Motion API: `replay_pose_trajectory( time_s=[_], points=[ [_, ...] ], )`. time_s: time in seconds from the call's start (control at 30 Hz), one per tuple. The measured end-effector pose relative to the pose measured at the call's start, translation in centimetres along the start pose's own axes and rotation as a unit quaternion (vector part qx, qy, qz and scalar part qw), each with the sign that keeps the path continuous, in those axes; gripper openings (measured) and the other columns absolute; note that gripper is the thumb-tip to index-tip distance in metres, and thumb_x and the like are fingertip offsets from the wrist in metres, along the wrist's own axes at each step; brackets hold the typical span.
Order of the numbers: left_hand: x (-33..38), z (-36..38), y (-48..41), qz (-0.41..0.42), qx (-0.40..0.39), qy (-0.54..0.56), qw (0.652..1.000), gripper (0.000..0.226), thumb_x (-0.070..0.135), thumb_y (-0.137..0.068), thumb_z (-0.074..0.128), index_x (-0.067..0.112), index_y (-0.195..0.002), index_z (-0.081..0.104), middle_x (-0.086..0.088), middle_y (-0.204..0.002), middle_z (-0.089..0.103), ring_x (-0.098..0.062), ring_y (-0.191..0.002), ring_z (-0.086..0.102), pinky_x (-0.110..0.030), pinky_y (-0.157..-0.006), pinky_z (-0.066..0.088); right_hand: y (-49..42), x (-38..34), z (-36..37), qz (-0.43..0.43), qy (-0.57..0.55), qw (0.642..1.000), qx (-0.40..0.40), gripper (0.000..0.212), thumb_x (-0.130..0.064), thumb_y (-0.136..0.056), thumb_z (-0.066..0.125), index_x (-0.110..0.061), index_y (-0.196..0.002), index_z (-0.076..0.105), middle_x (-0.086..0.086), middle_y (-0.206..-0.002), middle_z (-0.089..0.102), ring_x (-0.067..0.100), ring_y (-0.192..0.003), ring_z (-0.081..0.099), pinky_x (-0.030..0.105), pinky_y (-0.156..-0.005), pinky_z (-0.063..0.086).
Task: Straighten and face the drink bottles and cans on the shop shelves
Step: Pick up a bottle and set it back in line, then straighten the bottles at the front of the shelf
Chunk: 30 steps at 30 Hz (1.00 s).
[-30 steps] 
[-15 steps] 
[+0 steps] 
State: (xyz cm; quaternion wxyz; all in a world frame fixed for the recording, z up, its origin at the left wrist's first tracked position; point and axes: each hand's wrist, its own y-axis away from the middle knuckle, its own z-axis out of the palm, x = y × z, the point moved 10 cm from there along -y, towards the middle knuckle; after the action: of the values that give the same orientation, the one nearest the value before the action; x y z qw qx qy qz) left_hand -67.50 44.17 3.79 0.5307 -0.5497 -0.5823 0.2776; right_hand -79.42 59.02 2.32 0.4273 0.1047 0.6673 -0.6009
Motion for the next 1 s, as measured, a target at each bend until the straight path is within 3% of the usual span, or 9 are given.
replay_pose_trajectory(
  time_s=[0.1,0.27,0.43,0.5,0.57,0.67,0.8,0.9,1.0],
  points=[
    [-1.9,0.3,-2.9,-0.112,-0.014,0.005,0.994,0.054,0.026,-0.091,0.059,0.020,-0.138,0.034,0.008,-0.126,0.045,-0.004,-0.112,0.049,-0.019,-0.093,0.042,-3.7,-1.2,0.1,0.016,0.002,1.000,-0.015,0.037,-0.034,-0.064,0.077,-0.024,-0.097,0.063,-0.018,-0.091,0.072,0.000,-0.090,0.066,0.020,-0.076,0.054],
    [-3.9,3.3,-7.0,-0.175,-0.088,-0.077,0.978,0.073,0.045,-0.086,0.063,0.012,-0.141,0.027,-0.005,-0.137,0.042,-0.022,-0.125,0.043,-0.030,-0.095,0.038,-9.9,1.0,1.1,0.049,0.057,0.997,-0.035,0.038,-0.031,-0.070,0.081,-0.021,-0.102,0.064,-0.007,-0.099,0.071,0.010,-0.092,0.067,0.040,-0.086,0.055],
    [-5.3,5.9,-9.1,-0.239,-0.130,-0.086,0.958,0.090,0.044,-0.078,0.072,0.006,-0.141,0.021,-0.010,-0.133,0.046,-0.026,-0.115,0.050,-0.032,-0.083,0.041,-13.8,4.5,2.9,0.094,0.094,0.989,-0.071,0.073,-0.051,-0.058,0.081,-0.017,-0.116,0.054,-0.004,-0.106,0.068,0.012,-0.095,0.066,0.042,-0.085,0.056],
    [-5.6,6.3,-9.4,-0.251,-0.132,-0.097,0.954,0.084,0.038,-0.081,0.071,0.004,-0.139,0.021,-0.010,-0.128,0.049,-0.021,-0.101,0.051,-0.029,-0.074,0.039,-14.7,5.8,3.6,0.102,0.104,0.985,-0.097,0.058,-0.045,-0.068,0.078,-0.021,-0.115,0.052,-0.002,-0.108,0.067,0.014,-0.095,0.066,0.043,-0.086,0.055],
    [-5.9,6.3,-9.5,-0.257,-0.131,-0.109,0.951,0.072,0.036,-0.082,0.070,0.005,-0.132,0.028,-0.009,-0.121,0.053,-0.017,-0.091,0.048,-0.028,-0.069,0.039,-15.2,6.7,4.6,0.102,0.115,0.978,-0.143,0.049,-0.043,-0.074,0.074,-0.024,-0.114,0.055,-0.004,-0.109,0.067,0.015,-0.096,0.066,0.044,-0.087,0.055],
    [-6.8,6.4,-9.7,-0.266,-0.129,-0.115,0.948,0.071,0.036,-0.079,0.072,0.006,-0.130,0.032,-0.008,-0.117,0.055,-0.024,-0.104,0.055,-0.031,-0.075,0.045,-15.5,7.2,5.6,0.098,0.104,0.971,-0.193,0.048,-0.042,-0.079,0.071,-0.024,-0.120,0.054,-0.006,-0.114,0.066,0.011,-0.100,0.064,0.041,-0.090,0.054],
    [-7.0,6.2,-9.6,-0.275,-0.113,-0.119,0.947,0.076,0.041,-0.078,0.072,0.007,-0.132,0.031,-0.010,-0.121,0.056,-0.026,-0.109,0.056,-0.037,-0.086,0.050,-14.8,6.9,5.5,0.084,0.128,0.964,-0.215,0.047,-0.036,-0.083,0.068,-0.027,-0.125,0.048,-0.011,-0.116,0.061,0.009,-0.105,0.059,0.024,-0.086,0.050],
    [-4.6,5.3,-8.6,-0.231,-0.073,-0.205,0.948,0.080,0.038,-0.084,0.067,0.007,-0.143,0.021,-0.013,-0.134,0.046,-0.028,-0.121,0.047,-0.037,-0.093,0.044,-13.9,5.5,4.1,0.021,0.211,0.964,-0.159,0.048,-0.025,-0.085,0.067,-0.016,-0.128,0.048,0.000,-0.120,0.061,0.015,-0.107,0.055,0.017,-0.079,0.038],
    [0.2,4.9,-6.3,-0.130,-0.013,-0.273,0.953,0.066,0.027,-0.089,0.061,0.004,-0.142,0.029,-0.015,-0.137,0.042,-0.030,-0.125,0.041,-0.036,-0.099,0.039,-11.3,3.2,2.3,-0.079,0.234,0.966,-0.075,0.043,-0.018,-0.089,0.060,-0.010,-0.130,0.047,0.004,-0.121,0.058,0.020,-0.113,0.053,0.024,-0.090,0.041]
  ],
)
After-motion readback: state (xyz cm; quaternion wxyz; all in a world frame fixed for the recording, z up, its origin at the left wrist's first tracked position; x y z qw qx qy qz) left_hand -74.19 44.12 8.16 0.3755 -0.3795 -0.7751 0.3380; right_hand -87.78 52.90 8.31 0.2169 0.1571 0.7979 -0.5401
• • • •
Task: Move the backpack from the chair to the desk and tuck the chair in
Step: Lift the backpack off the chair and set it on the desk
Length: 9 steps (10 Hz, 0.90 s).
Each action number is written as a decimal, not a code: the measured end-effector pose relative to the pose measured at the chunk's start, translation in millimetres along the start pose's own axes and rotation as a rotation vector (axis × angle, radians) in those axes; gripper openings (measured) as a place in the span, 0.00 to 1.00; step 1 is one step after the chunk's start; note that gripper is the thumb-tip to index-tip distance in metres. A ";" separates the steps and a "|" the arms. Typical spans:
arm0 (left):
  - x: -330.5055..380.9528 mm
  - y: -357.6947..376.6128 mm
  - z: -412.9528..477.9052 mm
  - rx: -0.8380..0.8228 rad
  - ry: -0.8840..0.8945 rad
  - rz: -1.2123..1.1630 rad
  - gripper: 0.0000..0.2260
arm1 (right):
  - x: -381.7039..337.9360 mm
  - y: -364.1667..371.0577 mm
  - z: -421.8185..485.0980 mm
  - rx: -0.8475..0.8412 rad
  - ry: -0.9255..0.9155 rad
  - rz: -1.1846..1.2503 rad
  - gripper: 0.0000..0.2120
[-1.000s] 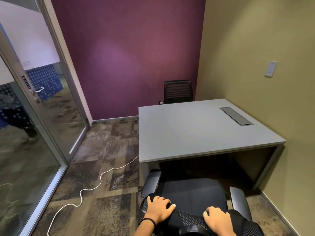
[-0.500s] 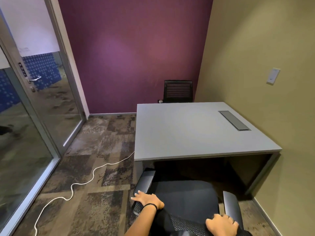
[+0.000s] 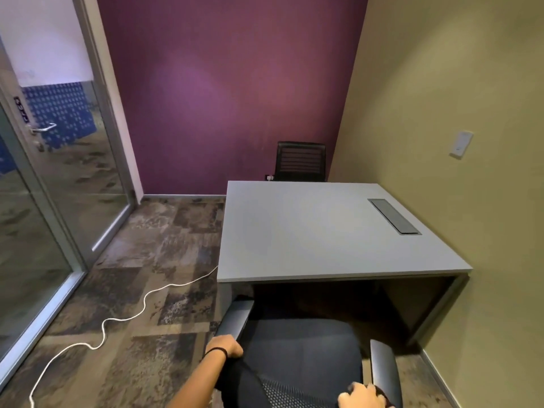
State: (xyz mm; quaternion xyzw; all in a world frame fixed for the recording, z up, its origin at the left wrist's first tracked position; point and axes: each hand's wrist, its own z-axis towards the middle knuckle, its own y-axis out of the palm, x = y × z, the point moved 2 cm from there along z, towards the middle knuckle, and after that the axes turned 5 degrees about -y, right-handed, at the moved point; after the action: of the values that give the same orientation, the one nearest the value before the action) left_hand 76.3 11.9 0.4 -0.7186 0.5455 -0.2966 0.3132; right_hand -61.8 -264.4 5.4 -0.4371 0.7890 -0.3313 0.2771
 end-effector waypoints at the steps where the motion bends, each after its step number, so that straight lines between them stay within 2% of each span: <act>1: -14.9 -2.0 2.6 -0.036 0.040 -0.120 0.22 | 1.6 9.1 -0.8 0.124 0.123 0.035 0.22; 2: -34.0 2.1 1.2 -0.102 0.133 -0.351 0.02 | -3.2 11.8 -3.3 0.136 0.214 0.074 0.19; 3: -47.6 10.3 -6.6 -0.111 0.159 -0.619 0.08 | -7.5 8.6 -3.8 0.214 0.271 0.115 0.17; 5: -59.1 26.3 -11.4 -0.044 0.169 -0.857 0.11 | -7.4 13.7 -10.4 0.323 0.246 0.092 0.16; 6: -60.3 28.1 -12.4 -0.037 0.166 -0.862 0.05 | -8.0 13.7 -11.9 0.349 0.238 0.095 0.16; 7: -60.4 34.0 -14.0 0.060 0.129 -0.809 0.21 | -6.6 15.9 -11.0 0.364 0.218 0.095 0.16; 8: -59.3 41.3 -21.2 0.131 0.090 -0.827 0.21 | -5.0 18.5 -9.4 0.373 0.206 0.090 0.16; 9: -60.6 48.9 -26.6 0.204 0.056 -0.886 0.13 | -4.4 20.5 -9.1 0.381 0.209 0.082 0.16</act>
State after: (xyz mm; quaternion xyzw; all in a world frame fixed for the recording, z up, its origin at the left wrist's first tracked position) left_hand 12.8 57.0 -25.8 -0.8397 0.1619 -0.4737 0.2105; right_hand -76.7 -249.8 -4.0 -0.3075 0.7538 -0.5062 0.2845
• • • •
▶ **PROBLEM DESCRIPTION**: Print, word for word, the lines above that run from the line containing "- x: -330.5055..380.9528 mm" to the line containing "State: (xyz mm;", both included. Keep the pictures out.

▶ **SOLUTION BELOW**:
  - x: -330.5055..380.9528 mm
  - y: -357.6947..376.6128 mm
  - z: -412.9528..477.9052 mm
  - rx: -0.8380..0.8228 rad
  - ry: -0.8840..0.8945 rad
  - rz: -1.2123..1.1630 rad
  - gripper: 0.0000..0.2260
arm1 (right):
  - x: -381.7039..337.9360 mm
  - y: -364.1667..371.0577 mm
  - z: -421.8185..485.0980 mm
  - rx: -0.8475..0.8412 rad
  - ry: -0.9255..0.9155 rad
  - rz: -1.1846..1.2503 rad
  - gripper: 0.0000..0.2120
[-1.000s] 
[-0.500s] 
[+0.000s] 
State: (xyz mm; quaternion xyzw; all in a world frame fixed for the recording, z up, its origin at the left wrist's first tracked position; point and axes: each hand's wrist, its own z-axis towards the middle knuckle, its own y-axis out of the palm, x = y × z, the point moved 2 cm from there along z, towards the middle knuckle, and after that the axes turned 5 degrees about -y, right-handed, at the moved point; after the action: of the values that give the same orientation, the one nearest the value before the action) left_hand 76.3 11.9 0.4 -0.7186 0.5455 -0.2966 0.3132; right_hand -61.8 -264.4 5.4 -0.4371 0.7890 -0.3313 0.2771

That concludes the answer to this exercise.